Let it be clear, for its faults, How I Met Your Mother had some deeply moving moments, innovative storytelling, hilarious running gags and snappy dialogue. The characterisation felt fresh because it was, at times, influenced by the actors themselves (like Neil Patrick Harris’s magical abilities or the fact Josh Radnor is a real-life studious goofball), resulting in a cast that felt comfortable in themselves and around each other. So when Ted’s inevitable meeting with ‘the mother’ drew closer, there was genuine excitement, despite the show’s quality waning. The episode in which the mother, Tracey (whose apartment is adjacent to her future husband’s), sits outside on the terrace whilst performing a rousing version of La Vie En Rose on a ukelele, with Ted quietly listening on, had me choked up. As sappy as it was, there was a poignancy that the sitcom had earned because we had stayed and grown with them.

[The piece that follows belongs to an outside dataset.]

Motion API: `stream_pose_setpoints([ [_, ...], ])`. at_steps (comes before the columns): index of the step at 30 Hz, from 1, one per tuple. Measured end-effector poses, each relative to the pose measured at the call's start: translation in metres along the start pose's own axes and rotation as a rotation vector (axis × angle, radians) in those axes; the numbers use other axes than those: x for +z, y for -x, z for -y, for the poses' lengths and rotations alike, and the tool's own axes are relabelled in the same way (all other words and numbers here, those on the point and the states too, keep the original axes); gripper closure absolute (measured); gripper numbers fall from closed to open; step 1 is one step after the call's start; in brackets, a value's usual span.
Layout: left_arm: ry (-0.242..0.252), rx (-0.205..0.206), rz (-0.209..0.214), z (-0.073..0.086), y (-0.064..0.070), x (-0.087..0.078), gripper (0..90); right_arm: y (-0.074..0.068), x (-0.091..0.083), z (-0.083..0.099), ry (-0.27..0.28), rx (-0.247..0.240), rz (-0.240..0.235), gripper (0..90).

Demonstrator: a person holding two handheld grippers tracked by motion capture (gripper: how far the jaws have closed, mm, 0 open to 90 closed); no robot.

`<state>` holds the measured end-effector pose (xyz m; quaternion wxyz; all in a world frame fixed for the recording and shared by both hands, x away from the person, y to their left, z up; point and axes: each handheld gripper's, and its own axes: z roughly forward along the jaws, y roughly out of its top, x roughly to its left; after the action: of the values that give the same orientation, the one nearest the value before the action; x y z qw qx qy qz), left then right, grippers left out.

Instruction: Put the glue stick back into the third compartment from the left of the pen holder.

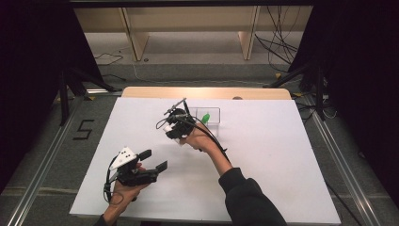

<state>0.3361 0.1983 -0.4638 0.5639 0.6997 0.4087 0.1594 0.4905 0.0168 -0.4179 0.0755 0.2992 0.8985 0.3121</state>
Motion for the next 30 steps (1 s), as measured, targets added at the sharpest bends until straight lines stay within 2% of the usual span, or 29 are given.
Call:
stream_pose_setpoints([
  [8, -0.001, -0.001, -0.001, 0.0, 0.0, 0.0, 15.7, -0.002, -0.008, -0.001, 0.025, -0.012, 0.0, 68.2],
  [15, 0.004, -0.007, -0.002, 0.0, 0.0, 0.0, 15.7, 0.002, -0.013, -0.001, 0.028, -0.002, 0.012, 68.2],
  [30, -0.004, -0.003, -0.001, 0.0, 0.0, 0.0, 15.7, 0.007, -0.029, -0.002, 0.091, 0.021, 0.02, 68.1],
])
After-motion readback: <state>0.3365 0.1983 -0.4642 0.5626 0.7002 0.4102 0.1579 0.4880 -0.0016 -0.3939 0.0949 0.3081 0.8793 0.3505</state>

But then came the finale. That shocker of a ending. A conclusion that infuriated its fans so much that many online petitions cropped up, demanding CBS reshoot a better, more satisfying ending. In one bumper episode it felt as if the writers had unpicked everything that the show had worked so hard in creating. Perhaps it was an attempt to enact the ultimate double bluff, except that it felt crowbarred in and unrealistic. SPOILER TIME: The mother that we’d invested time in dies and is brushed over very quickly, Barney and Robin got divorced even after fashioning a whole season around their wedding, Marshall and Lily continue being boring married couple with kids, and Ted decides to attempt to rekindle his love affair with Robin during the closing moments of the episode. So the question the studio execs, the writing team and the creators need to ask themselves is: would their fanbase really want to go through all that again for such a damp squib of a climax?
How I Met Your Mother was a comedy series that started out well, became a cut above the rest in its midway point and ended up a little bit burnt out and confused. Those who were devotees, like myself, will remember the good times: the slap bets, the dread of becoming The Blitz, Ted’s nerdy ticks, Barney’s inventive pick-up techniques, Robin’s haunting Canadian past and the writers’ inspired ways of obscuring Alyson Hannigan’s pregnancy belly. HIMYM wasn’t perfect, but sitcoms rarely do reach the Seinfeld watermark. If its offshoot ever does manage to get picked up, however, it is in danger of spoiling the legacy even further than the finale did.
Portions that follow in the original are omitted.